5. Glen Hall
Hall had several major accomplishments, but what might stand out most of all is his 502 starts in a row. Coaches would never let that happen now. Coaches are worried about goaltenders being tired. Obviously they weren't playing 82-game seasons then, but Glen did play when it was 70 games, and not only that, but a lot of those times there was only one goaltender so he was the only goalie for practice, too. To do that and never be hurt, and do all that traveling, because they were flying commercial then -- they didn't fly charter jets -- or taking the train, that number is just mind-boggling. That a goalie could play that many games without a mask without getting hurt, it's just a crazy, crazy number. Coaches are very careful these days. They'll let him play two games in a row, but not three, or they'll monitor his minutes. It's just a crazy number -- one that we'll never see approached again in the NHL.
4. Jacques Plante
His numbers are right up there with the best. He's one of the most famous goaltenders ever, and he's one that changed the game by having the guts to wear a mask. In those days general managers thought that wearing a mask was a sign of weakness. They actually ordered goalies not to wear masks, and Jacques was powerful enough and strong enough mentally that he said, "To hell with you. I'm wearing a mask. I don't care what the GM thinks and I don't care what the coach thinks. I'm wearing a mask and it won't hurt the way I play." He knew he would play better with a mask on, that he'd be braver and more aggressive. Jacques Plante changed the game of hockey for the better. He played well into his 40s and was on the Blues with Glenn Hall later in his career, he won several Stanley Cups with the Canadiens, had 434 wins in 837 games, which is pretty impressive and he's just one of the great ones. No doubt about it.
3. Terry Sawchuk
He's in the top five in wins, and I put him No. 3 because of the shutouts. He had over 100 of them. A lot like Glen Hall's record, it's just a crazy record playing as many games as he did. He won Stanley Cups, had 447 wins and was a guy that fought a lot of demons. If he was a football or baseball player in the United States they'd have a movie about his life. But the thing that sets him apart is the number of shutouts he had in his career.

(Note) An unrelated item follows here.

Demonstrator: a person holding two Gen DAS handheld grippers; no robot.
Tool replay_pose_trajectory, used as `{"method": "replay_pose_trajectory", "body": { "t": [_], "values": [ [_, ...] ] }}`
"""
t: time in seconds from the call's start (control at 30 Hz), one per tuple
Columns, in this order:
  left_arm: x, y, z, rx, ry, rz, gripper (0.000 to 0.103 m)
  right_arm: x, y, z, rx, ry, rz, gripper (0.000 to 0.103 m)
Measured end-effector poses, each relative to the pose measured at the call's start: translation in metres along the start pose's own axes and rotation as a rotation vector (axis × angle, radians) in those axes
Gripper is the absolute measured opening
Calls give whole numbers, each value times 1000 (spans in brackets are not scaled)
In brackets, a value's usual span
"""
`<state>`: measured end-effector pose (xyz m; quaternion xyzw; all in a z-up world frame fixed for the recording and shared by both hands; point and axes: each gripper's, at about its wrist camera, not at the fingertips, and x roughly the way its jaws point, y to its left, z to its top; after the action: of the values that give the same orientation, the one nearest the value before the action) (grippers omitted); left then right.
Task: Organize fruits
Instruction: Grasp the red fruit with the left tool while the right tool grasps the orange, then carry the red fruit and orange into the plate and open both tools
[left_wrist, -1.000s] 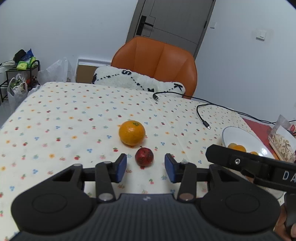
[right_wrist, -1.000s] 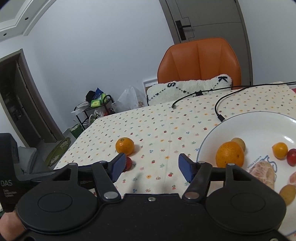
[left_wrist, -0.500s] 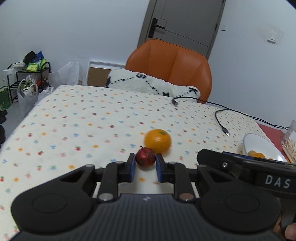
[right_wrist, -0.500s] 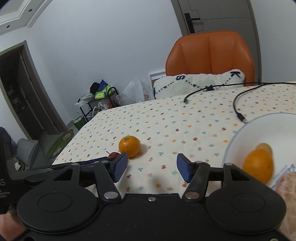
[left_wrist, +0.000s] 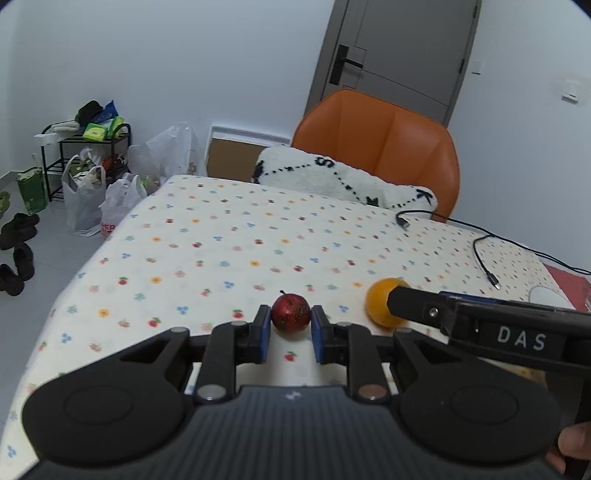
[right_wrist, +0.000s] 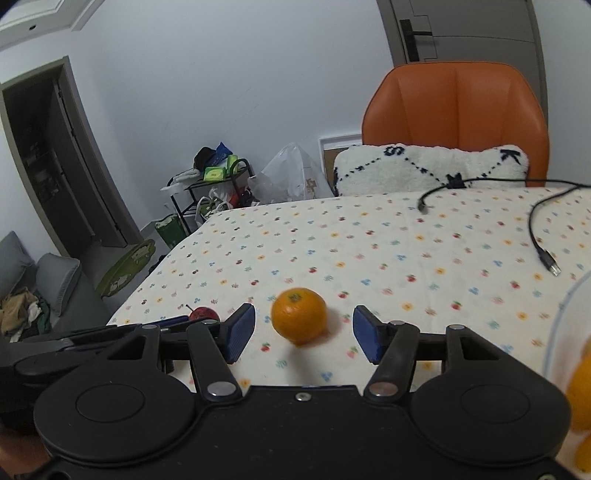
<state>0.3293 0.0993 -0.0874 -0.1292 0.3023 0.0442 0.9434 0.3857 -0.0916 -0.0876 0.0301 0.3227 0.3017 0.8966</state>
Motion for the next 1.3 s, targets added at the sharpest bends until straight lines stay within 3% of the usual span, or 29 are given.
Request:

We don't look at history enough in our sport. Kids today don't know the history of our sport and who was great in the 40s and 50s -- with all sports. Baseball guys will say the same things -- that young guys don't know what Jackie Robinson went through or what Ty Cobb was like. In our sport, young hockey fans should know Terry Sawchuk and know about his history.
2. Martin Brodeur
GAA: 3.18 | SVP: 0.884
And not to take away from Marty, but the teams he played behind were so good defensively. We changed the game after the lockout because of the Devils. On some nights, Marty would see only 18 shots. Very rarely did he see 30 shots. A lot of those games, though, Marty had to make 2 or 3 saves at key times to win playoff games or Stanley Cup games. Sometimes it's easier to play goal when you're seeing 40 shots than when you're seeing 14.
1. Patrick Roy
I saw Patrick up close when he won the Cup in 1993 with Montreal and I was coaching Los Angeles. He's won the Conn Smythe three times with two different teams, he's won the Stanley Cup four times and he won with the best team and without the best team. He's got the most playoff wins and I'm a big believer that a big part of greatness is your playoff record. Marty has a great playoff record too, but we've seen Roy do so many things and be such a great competitor. If I have one game and my life is on the line, I want Patrick Roy in net. I think he's the best big-game goaltender to ever play in our sport.